Мебель в квартире была вся новая, вместе с Жаном покупали. Только над туалетным столиком висело старое зеркало, в золотой раме, с лепниной, поверхность в пятнах. Мама на свадьбу подарила. В ее духе подарочек, ненужное барахло сплавить. Жанна хотела отнести старьевщику или просто на помойку, но Жан не позволил, чем-то оно ему понравилось. В последние дни она часто перед зеркалом сидела. Включит лампу и смотрит на себя, будто ждет чего-то.
А сегодня лампу включать не стала. Потому что в лампе-то все и дело.
Потихоньку начало смеркаться. Вдова смотрелась в зеркало и уже не видела своего лица, только силуэт, стриженый. Не поймешь чей, то ли Жанны, то ли Жана.
Нет, это был Жан! Его черты были едва различимы, но это несомненно был он. Как же она раньше не сообразила! Ведь он подсказывал, когда глядел через залитое дождем стекло.

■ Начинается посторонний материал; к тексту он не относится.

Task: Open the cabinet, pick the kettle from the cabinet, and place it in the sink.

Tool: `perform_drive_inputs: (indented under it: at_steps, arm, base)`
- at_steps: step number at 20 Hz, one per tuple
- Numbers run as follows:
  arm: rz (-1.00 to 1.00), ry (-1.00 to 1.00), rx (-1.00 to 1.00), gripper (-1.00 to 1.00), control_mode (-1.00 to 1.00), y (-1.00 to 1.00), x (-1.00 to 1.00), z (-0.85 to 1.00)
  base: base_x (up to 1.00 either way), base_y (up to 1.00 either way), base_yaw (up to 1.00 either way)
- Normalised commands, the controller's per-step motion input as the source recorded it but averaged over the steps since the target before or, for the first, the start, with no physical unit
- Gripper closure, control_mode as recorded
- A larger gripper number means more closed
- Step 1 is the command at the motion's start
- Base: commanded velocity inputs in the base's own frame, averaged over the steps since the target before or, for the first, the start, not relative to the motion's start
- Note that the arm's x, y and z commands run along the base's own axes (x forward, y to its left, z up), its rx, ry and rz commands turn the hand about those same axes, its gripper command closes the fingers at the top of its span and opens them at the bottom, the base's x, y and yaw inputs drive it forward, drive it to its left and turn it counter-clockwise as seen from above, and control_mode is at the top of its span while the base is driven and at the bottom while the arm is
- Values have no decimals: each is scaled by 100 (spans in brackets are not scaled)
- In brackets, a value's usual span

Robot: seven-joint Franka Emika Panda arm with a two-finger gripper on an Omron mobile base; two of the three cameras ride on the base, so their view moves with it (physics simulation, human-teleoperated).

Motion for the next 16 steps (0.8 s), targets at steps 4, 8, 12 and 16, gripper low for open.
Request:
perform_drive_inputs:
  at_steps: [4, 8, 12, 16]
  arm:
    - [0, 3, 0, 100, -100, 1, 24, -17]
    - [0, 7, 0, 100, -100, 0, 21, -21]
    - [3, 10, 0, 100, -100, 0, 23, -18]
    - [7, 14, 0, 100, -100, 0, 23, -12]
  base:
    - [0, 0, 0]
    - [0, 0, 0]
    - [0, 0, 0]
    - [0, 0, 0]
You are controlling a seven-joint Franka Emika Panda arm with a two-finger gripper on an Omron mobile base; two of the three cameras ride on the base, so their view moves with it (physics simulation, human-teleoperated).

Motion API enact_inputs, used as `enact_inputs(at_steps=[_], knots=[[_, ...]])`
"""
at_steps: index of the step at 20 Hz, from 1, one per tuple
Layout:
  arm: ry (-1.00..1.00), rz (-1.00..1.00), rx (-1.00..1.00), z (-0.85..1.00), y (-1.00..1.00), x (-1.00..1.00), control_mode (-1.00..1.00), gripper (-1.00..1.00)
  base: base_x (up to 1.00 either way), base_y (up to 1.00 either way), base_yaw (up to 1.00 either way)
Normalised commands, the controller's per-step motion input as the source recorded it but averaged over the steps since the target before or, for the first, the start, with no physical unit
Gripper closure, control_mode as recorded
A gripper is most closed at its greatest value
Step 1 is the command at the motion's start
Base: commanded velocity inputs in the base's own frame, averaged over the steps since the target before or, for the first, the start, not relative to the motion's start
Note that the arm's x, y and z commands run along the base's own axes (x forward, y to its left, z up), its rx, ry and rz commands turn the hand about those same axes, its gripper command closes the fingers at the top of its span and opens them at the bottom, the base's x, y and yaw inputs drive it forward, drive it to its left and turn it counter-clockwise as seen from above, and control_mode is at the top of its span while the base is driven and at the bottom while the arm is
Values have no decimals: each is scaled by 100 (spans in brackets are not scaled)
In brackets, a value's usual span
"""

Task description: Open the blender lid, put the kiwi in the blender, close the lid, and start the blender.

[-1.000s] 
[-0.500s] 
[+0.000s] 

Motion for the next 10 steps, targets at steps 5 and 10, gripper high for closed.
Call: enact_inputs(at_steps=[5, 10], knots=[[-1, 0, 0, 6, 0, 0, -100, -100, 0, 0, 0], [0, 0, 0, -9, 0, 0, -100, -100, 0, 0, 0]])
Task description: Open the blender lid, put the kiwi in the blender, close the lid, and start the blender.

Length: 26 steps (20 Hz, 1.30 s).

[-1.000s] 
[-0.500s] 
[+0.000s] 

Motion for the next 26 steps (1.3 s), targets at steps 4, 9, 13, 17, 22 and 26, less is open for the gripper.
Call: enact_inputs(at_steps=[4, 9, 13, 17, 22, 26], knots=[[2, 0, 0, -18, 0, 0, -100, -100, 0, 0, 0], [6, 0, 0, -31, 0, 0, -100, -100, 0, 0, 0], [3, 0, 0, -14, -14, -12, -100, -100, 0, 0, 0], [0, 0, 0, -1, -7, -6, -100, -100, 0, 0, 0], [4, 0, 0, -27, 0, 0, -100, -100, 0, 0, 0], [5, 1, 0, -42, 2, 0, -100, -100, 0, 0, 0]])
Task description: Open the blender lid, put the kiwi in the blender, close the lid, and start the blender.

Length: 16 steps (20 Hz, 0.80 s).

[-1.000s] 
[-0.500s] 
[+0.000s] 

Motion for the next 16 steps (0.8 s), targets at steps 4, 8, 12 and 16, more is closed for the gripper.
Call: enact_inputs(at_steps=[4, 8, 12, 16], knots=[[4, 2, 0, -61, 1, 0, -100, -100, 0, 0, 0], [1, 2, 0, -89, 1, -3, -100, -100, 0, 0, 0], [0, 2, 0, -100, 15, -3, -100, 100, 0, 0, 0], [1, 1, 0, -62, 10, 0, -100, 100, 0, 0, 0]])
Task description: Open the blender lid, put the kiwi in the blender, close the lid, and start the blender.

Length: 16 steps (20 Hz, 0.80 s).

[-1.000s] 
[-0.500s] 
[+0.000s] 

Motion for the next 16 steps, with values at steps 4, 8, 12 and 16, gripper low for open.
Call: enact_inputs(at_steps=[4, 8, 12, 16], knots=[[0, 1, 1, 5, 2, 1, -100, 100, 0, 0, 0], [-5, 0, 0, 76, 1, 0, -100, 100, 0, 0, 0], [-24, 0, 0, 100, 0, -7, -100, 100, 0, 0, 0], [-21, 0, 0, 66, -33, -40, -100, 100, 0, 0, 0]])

Супруги жадно смотрели руг на друга. Пошевелиться или нарушить молчание Жанна боялась. Для первого раза.
Продолжалось это недолго. Минуту или две. Потом совсем стемнело, и лицо в зеркале померкло. Но путь был проторен.
Перед тем как лечь спать, Жанна посмотрела по Интернету, когда завтра восход солнца. Оказалось, в шесть сорок пять. Поставила будильник на половину седьмого.
Перед рассветом села на то же место. Когда темнота сменилась сумерками, в зеркале появился Жан.
– Ты меня больше не оставишь? – шепнула она.
Он покачал головой.
– Никогда-никогда?
Кивнул.
Тут стало слишком светло, Жанна мужа больше не видела, только саму себя. Лицо у нее было не такое, как во все предыдущие дни, а счастливое.